Aus Sicht der Crowdfunding-Anbieter ist das alles zweifellos nachvollziehbar. Nur geht es eben nicht nur darum, den Plattformen als Start-up-Unternehmen das Leben zu erleichtern und den oft jungen Unternehmen, die dort Investoren suchen, nicht unnötig viele Informationspflichten aufzulegen, weil gerade sie häufig Finanzierungsschwierigkeiten haben. Sondern wie es der Name des Gesetzes schon sagt, geht es auch um den Schutz von Kleinanlegern. Und mit Blick auf dieses Ziel haben Beschränkungen, die der Anbieterseite lästig sein mögen, auch ihren Sinn.

Natürlich gibt es Anleger, die sehr wohl eine größere Bandbreite von Produkten überblicken und verstehen und die in der Lage sind zu beurteilen, ob für sie auch höhere Investitionssummen in ein Projekt tragbar sind. Unter den Nutzern von Crowdinvesting-Plattformen sind sie vielleicht im Vergleich zur Gesamtbevölkerung sogar überrepräsentiert. Aber es gibt eben auch die anderen, die sich von einer hohen versprochenen Rendite blenden lassen und einen höheren Anteil ihres Vermögens in ein Projekt investieren, als es gut für sie wäre. Das hat der Fall Prokon, der für den Gesetzgeber letztlich den Ausschlag etwa für das Werbeverbot gab, in aller Deutlichkeit gezeigt.

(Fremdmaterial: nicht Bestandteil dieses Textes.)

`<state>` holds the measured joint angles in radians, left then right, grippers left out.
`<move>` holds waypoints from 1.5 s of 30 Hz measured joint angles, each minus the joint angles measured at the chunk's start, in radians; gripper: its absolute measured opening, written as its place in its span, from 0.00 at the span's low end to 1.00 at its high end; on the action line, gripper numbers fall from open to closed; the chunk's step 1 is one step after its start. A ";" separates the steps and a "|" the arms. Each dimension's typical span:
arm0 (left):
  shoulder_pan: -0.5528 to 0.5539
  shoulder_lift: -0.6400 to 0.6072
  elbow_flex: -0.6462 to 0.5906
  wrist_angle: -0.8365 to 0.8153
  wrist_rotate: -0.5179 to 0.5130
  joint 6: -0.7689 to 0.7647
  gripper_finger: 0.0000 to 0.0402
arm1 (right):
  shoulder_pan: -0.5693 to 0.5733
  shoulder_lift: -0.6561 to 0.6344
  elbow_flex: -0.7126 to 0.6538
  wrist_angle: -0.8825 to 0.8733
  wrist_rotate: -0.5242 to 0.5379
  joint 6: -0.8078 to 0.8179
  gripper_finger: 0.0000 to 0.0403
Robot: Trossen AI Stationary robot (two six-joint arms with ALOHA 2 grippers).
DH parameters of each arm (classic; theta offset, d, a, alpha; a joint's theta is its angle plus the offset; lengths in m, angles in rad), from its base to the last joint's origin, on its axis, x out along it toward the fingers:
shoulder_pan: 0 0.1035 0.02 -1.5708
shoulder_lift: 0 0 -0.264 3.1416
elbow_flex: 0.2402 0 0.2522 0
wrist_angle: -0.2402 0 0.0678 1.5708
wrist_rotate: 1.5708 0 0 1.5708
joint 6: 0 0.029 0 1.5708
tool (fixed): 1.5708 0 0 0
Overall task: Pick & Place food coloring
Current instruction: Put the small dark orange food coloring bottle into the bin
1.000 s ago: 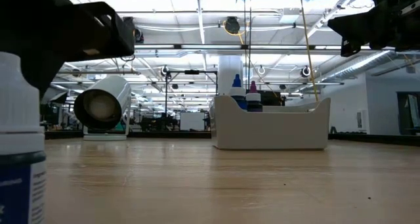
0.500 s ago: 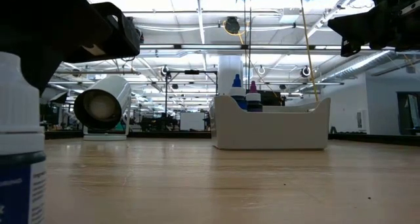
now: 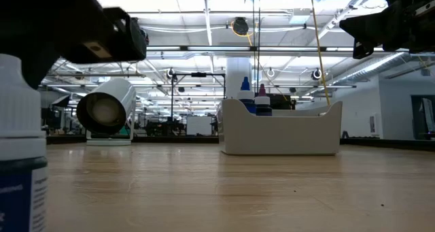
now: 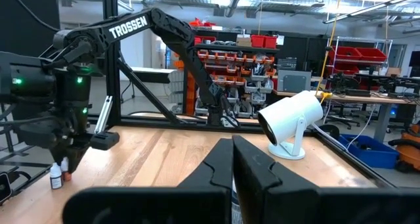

Der Gesetzgeber muss immer beide Seiten im Blick behalten. Deshalb ist es gut, erst einmal die Auswirkungen des Gesetzes zu überprüfen. Wenn die Ergebnisse dieser Analyse auf dem Tisch liegen, ist immer noch Zeit genug, über eine mögliche Anpassung des Gesetzes zu diskutieren. Red.